The following JavaScript illustrates how the technique might be implemented.

The function htmlCharacterEntity returns the entity form of the single character input parameter (or INVALID if out of range). The slightly kludgy approach of identifying the character by scanning through the numeric range is due to the surprising deficiency of JavaScript in converting between character and integer types; I am not an expert in JavaScript, so if anyone knows how to do this more elegantly I would be pleased to hear of it. But it does the trick.

function htmlCharacterEntity(charStr)
{
 // Returns the (6-char &#nnn;) HTML Character Entity value corresponding to the single char supplied.
 // If the character supplied is outside the ASCII range, the value INVALID is returned.

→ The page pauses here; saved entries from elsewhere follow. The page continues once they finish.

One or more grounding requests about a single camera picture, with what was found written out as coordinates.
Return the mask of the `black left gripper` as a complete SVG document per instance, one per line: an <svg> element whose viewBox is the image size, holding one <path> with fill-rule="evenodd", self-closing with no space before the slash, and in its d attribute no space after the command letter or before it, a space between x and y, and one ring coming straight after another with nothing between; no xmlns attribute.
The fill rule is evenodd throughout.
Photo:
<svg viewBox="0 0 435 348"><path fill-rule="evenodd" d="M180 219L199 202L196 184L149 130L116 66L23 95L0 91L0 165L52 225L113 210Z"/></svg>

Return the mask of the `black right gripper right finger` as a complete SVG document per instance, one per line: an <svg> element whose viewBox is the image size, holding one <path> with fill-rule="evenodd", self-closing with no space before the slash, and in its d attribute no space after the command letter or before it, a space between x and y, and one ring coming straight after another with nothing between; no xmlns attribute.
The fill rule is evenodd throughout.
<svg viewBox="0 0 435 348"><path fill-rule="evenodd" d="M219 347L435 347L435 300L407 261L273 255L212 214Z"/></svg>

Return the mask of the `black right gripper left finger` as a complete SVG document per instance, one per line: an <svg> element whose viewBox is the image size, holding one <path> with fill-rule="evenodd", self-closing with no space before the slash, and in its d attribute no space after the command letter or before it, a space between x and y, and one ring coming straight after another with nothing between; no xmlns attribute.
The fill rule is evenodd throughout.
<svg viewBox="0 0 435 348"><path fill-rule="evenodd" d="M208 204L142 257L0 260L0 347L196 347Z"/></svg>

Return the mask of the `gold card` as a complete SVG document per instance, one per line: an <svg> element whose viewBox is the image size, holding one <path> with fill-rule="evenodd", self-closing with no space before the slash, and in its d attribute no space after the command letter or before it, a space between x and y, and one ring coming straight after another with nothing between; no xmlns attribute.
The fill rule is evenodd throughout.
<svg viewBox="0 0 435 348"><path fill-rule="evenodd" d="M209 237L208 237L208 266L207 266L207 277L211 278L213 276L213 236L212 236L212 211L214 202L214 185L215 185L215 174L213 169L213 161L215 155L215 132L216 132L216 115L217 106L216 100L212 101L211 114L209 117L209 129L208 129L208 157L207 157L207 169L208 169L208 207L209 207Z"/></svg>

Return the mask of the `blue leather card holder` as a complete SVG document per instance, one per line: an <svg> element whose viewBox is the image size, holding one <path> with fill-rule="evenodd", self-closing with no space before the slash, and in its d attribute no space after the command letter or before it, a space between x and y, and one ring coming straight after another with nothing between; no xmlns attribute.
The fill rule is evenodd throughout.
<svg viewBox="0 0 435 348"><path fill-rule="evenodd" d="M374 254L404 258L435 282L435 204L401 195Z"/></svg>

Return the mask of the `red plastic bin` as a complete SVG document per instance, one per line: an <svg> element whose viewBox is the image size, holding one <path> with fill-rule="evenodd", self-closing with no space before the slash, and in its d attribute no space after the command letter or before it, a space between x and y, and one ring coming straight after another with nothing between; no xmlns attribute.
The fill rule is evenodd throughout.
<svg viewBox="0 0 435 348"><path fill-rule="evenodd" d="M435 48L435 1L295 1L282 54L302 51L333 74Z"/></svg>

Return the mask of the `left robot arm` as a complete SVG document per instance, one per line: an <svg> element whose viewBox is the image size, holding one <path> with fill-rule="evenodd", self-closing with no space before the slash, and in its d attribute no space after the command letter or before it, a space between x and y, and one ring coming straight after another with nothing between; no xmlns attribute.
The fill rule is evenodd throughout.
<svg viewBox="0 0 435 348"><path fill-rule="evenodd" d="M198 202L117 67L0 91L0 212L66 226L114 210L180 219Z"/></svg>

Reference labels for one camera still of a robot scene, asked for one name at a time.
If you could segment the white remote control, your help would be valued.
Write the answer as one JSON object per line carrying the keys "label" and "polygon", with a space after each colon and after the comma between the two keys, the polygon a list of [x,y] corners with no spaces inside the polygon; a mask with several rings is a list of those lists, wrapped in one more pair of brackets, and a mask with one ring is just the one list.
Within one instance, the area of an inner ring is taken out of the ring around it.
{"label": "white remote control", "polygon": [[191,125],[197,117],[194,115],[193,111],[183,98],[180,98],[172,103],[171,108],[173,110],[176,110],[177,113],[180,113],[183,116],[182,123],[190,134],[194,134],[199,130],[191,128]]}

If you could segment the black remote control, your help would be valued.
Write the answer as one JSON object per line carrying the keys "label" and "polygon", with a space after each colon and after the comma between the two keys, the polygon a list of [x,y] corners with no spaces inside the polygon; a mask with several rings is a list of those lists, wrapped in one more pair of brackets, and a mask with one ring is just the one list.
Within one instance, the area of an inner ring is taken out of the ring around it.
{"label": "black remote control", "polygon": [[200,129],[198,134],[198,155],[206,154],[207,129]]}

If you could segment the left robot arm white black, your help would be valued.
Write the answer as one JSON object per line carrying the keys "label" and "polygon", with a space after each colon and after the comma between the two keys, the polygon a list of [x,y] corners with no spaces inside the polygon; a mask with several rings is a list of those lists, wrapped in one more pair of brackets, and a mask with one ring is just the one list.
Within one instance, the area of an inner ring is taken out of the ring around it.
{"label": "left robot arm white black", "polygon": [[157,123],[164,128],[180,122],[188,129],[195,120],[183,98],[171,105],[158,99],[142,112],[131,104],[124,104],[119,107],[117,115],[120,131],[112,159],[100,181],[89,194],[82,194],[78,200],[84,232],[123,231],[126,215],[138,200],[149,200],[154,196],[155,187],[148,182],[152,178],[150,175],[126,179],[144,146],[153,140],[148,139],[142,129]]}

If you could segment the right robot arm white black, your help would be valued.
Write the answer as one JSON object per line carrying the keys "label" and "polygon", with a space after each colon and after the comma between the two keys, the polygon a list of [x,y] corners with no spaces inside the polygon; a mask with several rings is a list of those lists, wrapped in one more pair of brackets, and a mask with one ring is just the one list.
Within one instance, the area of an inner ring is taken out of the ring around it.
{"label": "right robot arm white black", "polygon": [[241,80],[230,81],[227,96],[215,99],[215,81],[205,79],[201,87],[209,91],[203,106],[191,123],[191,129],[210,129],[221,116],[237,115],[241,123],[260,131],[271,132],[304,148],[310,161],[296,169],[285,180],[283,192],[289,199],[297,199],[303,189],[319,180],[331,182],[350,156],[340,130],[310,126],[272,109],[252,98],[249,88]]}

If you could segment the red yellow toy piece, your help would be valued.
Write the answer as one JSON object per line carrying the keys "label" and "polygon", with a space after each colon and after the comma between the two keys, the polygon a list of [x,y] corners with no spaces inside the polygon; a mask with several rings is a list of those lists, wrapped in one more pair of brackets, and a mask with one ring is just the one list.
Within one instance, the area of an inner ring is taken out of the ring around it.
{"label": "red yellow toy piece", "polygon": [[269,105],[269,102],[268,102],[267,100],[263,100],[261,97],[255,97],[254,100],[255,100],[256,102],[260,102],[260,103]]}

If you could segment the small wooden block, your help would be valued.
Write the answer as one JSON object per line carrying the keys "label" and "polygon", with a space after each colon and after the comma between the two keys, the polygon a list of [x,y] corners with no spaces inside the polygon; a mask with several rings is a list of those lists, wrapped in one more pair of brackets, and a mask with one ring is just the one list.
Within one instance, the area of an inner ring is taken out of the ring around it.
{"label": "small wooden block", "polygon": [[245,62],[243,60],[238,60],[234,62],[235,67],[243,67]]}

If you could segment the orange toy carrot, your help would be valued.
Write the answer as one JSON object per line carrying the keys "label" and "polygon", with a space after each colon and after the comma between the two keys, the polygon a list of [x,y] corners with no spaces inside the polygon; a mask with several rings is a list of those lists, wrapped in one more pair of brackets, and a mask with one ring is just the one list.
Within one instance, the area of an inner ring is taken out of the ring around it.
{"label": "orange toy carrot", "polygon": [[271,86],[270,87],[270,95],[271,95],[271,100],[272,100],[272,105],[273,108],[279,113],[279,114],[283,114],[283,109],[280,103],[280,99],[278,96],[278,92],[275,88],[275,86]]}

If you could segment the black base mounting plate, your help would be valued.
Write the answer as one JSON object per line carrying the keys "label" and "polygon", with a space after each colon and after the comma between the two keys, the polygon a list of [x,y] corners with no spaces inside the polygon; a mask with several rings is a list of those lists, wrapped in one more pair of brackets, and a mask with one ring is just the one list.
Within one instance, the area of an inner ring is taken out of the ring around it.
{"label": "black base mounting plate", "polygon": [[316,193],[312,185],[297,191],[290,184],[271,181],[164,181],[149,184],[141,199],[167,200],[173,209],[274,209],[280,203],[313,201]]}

 for (var charIndex = 0; charIndex < 256; charIndex++)
 {
  if (charStr == String.fromCharCode(charIndex))
  {
   var charValue = new String(charIndex)
   while (charValue.length < 3)
   {
    charValue = "0" + charValue
   }
   charValue = "&#" + charValue + ";";
   return charValue;
  }
 }
 return "INVALID"
}

The function neutraliseString does exactly what is says, taking a general input string and converting any non-alphanumeric characters to the entity form, using the htmlCharacterEntity function above.

function neutraliseString(strValue)
{
 // Returns the supplied string with all non-alphanumeric (and non-space) characters converted to the
 // corresponding HTML Character Entity form. This neutralises any SQL- or command-injection attack
 // contained in the string (typically user input to a web form), while reproducing the original
 // string when the neutralised value is displayed in a browser.

 return strValue.replace(/[^ 0-9A-Za-zÀ-ÖØ-öø-ÿ]/g, function(charStr) {return htmlCharacterEntity(charStr)} )
}

This article arose from work I performed for a client. The client wanted to allow users to input certain HTML tags, specifically <br>, <b>, </b>, <i> and </i>, so that more technically aware (i.e. nerdy) users could apply simple formatting to their input, effective when redisplayed at the browser. No problem. The function NeutraliseInputString splits up the string on the specified exceptions, allowing these through but applying the neutraliseString function to the parts in between. This is an excellent illustration of the sound security principle of blocking everything except what is specifically allowed.

function neutraliseInputString(strValue)
{
 // Same as neutraliseString, but allows certain nominated constructs through, while neutralising the rest.

 var rgxExceptions = new RegExp("(<br>|<b>|<\/b>|<i>|<\/i>)", "i") // Case-insensitive matching!
 var strArray = strValue.split(rgxExceptions)
 var strOut = ""

 for (var strIndex = 0; strIndex < strArray.length; strIndex++)
 {
  if strArray[strIndex].search(rgxExceptions) < 0  // Search returns -1 if not a match,
  {
   strOut = strOut + neutraliseString(strArray[strIndex]) // in which case, neutralise it,
  }
  else
  {
   strOut = strOut + strArray[strIndex]  // but pass matches straight through unchanged.
  }
 }

 return strOut
}

The above technique is offered to fellow professionals as a weapon in the fight against the common enemy. I can hardly imagine that I am the first to have thought of it, but I have not seen it documented anywhere, despite focused searching. You may choose a more or less restrictive interpretation of which characters are dangerous. I choose to allow alphanumeric characters through because I don’t believe any useful purpose is served by converting them, but I can’t tell in advance which other characters might prove susceptible to misuse so I convert all the rest. The entity form takes 6 characters per displayed character, so there could be a storage penalty if used too enthusiastically. Also, keeping alphanumeric unchanged, the database contents are still easily readable. However, should it prove possible to mount injection attacks using alphanumeric characters only, the technique could still be used, but converting all characters. At present I see no justification for that.